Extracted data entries
#####

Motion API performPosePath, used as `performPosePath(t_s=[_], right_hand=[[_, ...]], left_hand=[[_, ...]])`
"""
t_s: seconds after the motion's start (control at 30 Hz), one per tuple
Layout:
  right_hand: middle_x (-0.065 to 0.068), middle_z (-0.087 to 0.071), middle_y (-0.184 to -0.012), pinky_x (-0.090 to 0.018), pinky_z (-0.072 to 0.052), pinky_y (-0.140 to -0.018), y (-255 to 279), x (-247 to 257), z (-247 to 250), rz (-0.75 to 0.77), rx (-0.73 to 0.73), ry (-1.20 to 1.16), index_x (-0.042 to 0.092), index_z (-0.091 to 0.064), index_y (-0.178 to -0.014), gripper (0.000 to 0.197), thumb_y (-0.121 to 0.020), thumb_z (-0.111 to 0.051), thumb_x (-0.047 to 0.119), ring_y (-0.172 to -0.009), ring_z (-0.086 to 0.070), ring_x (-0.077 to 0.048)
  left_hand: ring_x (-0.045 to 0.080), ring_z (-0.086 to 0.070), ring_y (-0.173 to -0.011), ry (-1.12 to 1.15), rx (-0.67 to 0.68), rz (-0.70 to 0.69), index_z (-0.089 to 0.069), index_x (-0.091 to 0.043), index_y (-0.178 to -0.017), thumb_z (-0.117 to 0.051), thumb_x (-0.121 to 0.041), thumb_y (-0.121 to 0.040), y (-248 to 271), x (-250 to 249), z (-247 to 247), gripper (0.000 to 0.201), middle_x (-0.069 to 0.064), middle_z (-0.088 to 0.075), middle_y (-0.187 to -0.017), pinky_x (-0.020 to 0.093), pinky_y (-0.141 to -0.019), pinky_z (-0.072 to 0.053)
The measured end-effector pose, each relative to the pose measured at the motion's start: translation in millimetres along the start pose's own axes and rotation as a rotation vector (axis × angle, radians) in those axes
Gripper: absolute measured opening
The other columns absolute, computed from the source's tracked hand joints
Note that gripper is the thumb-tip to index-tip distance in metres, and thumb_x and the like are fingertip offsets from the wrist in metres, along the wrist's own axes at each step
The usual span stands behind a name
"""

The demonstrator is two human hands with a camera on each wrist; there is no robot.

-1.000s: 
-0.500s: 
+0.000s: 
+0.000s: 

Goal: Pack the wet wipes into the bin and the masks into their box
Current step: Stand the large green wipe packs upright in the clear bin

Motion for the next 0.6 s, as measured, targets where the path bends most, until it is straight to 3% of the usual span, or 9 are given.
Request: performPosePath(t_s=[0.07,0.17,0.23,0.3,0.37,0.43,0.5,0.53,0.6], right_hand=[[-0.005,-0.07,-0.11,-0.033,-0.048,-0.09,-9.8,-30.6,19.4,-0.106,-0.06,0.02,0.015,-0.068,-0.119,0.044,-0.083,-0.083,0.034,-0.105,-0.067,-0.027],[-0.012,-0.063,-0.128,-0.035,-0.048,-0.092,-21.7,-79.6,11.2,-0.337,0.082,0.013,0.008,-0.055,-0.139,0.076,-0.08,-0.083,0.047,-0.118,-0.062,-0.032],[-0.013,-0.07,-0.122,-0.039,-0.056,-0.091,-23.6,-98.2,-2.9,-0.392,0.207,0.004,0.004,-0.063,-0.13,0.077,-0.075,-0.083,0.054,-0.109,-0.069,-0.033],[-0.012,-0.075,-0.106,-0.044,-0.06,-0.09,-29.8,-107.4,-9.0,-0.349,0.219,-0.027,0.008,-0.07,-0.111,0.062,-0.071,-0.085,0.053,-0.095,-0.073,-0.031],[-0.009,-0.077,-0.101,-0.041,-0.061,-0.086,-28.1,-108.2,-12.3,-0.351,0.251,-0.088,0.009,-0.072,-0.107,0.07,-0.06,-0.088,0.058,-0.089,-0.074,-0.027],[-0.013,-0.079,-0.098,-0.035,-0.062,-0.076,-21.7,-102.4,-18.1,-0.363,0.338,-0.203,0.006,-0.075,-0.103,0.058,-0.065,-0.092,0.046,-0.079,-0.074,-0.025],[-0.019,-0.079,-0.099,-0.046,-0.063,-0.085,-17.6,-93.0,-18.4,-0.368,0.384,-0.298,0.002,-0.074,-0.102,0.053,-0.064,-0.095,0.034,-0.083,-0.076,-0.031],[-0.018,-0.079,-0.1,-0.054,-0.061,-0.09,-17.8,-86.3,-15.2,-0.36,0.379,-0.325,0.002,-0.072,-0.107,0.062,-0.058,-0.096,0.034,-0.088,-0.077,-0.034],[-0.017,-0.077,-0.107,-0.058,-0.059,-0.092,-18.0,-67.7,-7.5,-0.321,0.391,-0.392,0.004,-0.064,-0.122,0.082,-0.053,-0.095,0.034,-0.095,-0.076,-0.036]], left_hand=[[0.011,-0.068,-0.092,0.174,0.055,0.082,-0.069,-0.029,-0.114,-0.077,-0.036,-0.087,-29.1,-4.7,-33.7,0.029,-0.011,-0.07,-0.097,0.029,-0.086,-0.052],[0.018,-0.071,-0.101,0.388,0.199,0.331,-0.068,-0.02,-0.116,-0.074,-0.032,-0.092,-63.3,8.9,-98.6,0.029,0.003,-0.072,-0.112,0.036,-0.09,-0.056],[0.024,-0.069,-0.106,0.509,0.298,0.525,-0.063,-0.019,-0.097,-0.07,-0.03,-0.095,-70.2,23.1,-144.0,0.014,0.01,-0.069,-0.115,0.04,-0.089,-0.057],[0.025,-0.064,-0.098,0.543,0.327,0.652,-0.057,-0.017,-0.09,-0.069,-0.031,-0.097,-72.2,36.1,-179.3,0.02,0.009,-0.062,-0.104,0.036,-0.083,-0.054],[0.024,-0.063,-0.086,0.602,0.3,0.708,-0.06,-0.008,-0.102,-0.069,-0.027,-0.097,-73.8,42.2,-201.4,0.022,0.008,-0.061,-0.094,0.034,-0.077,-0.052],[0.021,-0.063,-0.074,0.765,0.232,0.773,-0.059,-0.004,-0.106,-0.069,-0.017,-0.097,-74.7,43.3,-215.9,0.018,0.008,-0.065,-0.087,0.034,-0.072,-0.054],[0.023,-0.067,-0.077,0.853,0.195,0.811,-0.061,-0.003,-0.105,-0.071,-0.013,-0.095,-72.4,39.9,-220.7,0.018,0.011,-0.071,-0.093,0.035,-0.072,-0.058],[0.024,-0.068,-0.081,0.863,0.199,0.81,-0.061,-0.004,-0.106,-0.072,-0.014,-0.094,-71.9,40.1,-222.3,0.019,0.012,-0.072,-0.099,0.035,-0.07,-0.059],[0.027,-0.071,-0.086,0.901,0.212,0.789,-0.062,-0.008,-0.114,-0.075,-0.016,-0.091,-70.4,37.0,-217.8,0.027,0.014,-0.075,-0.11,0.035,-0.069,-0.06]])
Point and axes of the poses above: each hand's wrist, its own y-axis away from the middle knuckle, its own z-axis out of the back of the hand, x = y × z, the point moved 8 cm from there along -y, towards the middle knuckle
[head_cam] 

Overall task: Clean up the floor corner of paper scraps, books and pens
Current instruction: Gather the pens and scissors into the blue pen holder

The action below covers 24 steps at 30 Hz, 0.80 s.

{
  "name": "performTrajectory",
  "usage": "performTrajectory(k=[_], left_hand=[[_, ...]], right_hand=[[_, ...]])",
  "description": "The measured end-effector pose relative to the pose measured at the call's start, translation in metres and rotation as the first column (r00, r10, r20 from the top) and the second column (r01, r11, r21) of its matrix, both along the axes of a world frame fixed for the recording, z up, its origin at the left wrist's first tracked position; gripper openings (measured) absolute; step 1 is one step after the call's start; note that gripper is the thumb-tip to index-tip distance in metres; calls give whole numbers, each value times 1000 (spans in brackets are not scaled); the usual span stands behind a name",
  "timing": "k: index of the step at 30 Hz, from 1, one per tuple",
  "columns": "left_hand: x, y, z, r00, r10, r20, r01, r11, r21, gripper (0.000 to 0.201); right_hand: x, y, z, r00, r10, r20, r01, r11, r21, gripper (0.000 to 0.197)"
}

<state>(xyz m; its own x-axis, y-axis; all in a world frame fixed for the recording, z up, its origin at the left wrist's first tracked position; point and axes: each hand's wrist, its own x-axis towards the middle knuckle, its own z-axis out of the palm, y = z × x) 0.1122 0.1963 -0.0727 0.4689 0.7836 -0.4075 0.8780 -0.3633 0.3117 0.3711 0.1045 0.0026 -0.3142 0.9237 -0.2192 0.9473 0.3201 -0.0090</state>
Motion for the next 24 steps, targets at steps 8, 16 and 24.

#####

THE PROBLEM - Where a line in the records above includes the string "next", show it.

RESPONSE AREA -
Motion for the next 0.6 s, as measured, targets where the path bends most, until it is straight to 3% of the usual span, or 9 are given.
Motion for the next 24 steps, targets at steps 8, 16 and 24.

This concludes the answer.